# Capital gains tax on inherited property



## prestige1964 (15 Jan 2014)

Does CGT have to be paid on an inherited property when probate is grantedor when property is sold


----------



## mercman (15 Jan 2014)

Do you mean CAT rather than CGT. The tax is payable after probate but is dependent as to whether the tax is due; when the death of the doner happened and the beneficiaries total amount of inheritances. 

I'd say it best to have an accountant look at the figures,


----------



## Dr.Debt (16 Jan 2014)

No CGT payable on inheritances per se.

However if the value of the inherited property is 300K on the date of death and is sold six months later for 400K, then the beneficiaries are assessable to CGT on the 100K. Eventhough they are assessable on the 100K, the amount of tax payable (if any) will depend on their individual circumstances


----------



## prestige1964 (16 Jan 2014)

Thanks for replies, inherited house at time of death 2 years ago valued at 100k less than value now, house not going to be sold as yet do I have to pay CGT on 100k now at probate or when house is sold , what kind of circumstances would apply to not pay CGT


----------



## Dr.Debt (16 Jan 2014)

CGT arises on sale of property, not on grant of probate.

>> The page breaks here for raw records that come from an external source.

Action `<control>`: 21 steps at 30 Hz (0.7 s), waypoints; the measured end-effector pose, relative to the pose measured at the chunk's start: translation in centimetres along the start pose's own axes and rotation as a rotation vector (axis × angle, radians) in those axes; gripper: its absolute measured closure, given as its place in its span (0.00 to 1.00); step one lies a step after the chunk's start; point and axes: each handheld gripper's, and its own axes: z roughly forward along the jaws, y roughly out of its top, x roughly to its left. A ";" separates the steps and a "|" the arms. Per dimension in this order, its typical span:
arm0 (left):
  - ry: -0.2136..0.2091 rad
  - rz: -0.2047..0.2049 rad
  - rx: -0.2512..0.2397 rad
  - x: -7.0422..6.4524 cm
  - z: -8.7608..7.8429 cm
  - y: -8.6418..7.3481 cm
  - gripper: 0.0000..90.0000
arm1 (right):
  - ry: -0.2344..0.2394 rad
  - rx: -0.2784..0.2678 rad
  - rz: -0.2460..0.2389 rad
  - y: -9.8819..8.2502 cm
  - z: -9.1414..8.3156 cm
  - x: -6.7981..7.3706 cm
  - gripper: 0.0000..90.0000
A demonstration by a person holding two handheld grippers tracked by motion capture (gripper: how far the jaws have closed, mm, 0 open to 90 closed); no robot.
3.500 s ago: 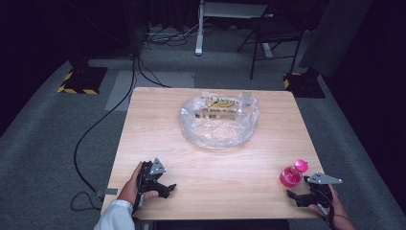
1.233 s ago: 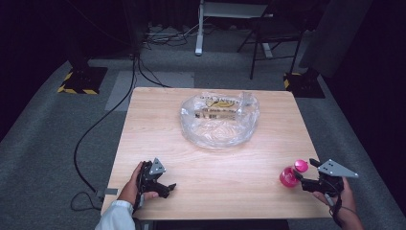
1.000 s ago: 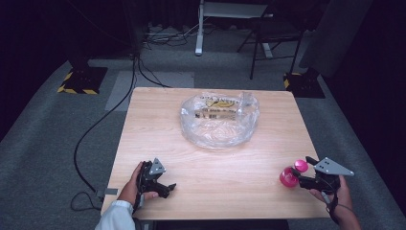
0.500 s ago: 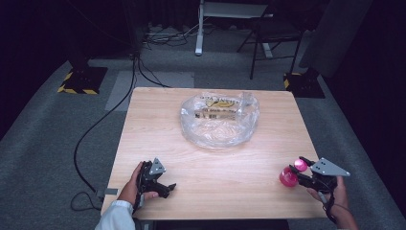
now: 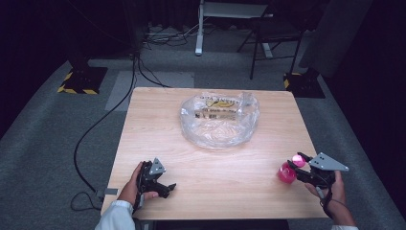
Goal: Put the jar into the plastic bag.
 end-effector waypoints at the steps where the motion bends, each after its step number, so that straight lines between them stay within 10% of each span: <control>1: 0.000 0.000 0.000 0.0 0.0 0.0 0.00 | 0.004 -0.002 -0.004 0.3 0.1 0.1 0.54; 21: 0.000 0.000 0.000 0.0 0.0 0.0 0.00 | 0.030 -0.048 -0.016 7.7 2.9 1.0 0.54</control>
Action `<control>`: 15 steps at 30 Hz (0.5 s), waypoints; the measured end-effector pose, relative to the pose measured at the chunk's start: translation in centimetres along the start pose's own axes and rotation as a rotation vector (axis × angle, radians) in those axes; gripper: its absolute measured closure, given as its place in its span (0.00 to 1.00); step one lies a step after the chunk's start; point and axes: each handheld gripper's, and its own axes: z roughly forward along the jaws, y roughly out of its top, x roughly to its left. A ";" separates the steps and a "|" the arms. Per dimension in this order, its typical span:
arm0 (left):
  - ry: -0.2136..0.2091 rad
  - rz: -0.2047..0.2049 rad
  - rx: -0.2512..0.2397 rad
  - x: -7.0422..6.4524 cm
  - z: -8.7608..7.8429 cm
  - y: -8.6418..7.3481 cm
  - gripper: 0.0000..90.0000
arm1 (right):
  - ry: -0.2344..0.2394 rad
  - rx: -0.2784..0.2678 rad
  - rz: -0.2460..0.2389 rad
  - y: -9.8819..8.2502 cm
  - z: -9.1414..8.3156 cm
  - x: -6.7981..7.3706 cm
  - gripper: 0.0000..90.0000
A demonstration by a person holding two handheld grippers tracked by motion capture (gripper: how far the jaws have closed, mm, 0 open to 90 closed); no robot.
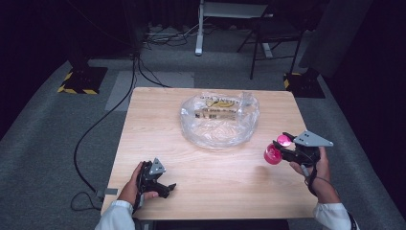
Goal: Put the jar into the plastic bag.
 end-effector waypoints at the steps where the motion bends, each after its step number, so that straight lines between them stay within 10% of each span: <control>1: 0.000 0.000 0.000 0.0 0.0 0.0 0.00 | 0.000 -0.003 -0.002 0.3 0.2 0.1 0.54; 15: 0.000 0.000 0.000 0.0 0.0 0.0 0.00 | 0.022 -0.039 -0.026 5.1 3.0 1.0 0.54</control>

No CGT will arise on sale of property if the home has since become your principal private residence.

You should consult with a practising accountant who can evaluate your exact circumstances


----------



## prestige1964 (16 Jan 2014)

Thank you, different opinions between solicitors and tax consultants, have lived in property for 20 years after probate will own half of property, it will only then become my principle private residence, I understand I will have to stay here for 7 years to not pay CGT, late MIL owned property, my husband died before her


----------



## PMU (23 May 2014)

Can I get a clarification on this, please?  If a property is sold for an amount higher than the value on the CA24 form, (a) do the executors pay CGT on the increase in value; and then of what remains (b) do the beneficiaries pay CAT on what they inherit?


----------



## mf1 (24 May 2014)

It might be easier if you posted figures/numbers. 

I recently sold a house in a Probated estate where the value had gone up from date of Probate to date of sale. We vested the house in the beneficiaries and they were able to use their CGT exemption to good effect. An executor does not have the exemption. 

In that case, the people were still within their CAT thresholds.

Where , after payment of CGT, the inheritance still exceeds the beneficiaries' threshold I suspect ( open to correction) that there is a further CAT liability.

Given the current bubble, I am aware that clients are being advised to put the property on the market and agree a sale to fix the value for Probate so that the tax aspects of an estate are resolved early. 

mf


----------